> [Work required]: The copy you return must begin at the line containing "Give the mask" and end at the final line of the listing below, with every picture left out.

> [Data shown]:
────────────────────

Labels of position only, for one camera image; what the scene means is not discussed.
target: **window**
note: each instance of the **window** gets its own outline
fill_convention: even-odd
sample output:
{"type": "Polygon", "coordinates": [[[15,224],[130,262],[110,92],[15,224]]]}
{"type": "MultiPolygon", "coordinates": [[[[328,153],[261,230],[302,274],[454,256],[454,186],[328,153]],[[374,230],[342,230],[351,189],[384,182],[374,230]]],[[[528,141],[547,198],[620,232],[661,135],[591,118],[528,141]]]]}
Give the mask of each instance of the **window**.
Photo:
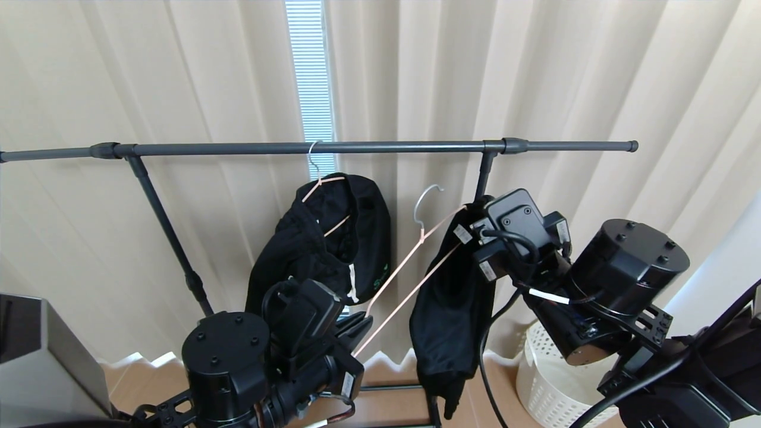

────────────────────

> [Output of the task]:
Give the mask of each instance of the **window**.
Photo:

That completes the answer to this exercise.